▸ **About this task**:
Take every line from the listing below that includes "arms" and copy it.

▸ **The data**:
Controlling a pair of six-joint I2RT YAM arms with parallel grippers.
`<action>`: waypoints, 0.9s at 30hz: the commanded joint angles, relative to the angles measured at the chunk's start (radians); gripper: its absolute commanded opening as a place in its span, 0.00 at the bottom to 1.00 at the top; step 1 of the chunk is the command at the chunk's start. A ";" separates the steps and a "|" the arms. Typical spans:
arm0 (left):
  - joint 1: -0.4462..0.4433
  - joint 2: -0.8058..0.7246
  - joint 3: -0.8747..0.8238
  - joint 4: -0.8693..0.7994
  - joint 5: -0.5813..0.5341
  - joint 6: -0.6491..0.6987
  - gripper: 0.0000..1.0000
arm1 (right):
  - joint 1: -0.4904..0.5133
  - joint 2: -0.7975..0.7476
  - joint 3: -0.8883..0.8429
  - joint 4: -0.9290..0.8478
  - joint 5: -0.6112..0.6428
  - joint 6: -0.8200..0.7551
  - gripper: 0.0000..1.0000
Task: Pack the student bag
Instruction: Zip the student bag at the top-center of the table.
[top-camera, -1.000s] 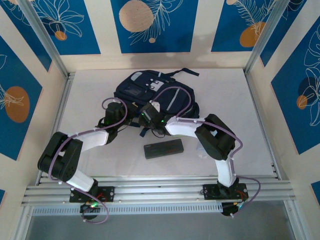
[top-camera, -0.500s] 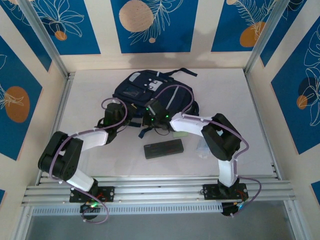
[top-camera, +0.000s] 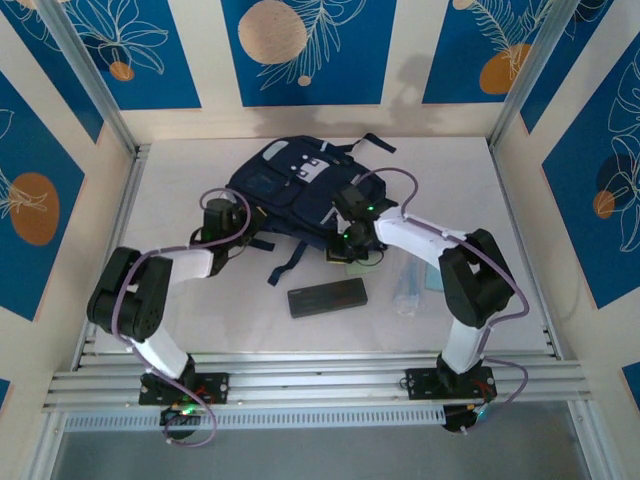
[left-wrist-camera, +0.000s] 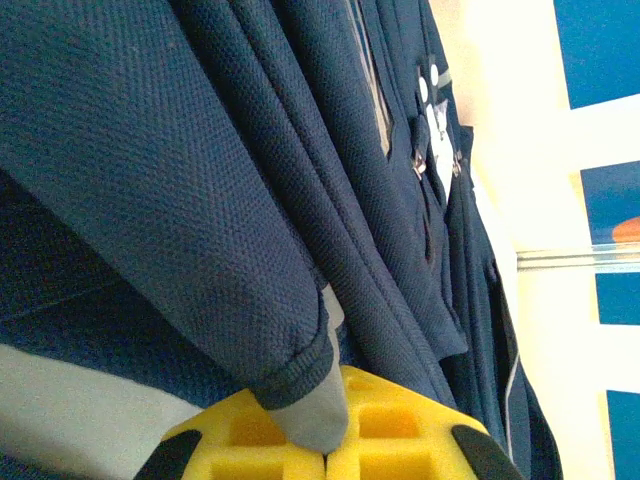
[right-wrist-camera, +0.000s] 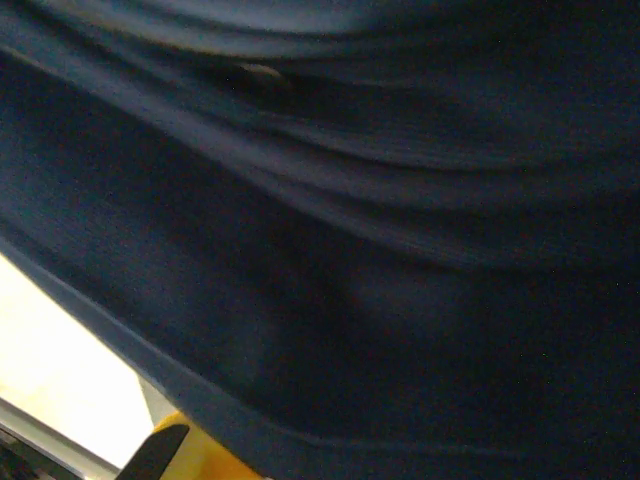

▸ **Solution to the problem**:
Controlling a pair of six-joint I2RT YAM arms with parallel grippers.
`<action>`: waypoints, 0.9s at 30hz: the commanded joint angles, relative to the angles measured at the chunk's start (radians); gripper: its absolute commanded opening as a place in its span, 0.00 at the bottom to 1.00 at the top; step 1 of the chunk is the command at the chunk's start. A ";" separates the steps and a "|" the arms. Typical spans:

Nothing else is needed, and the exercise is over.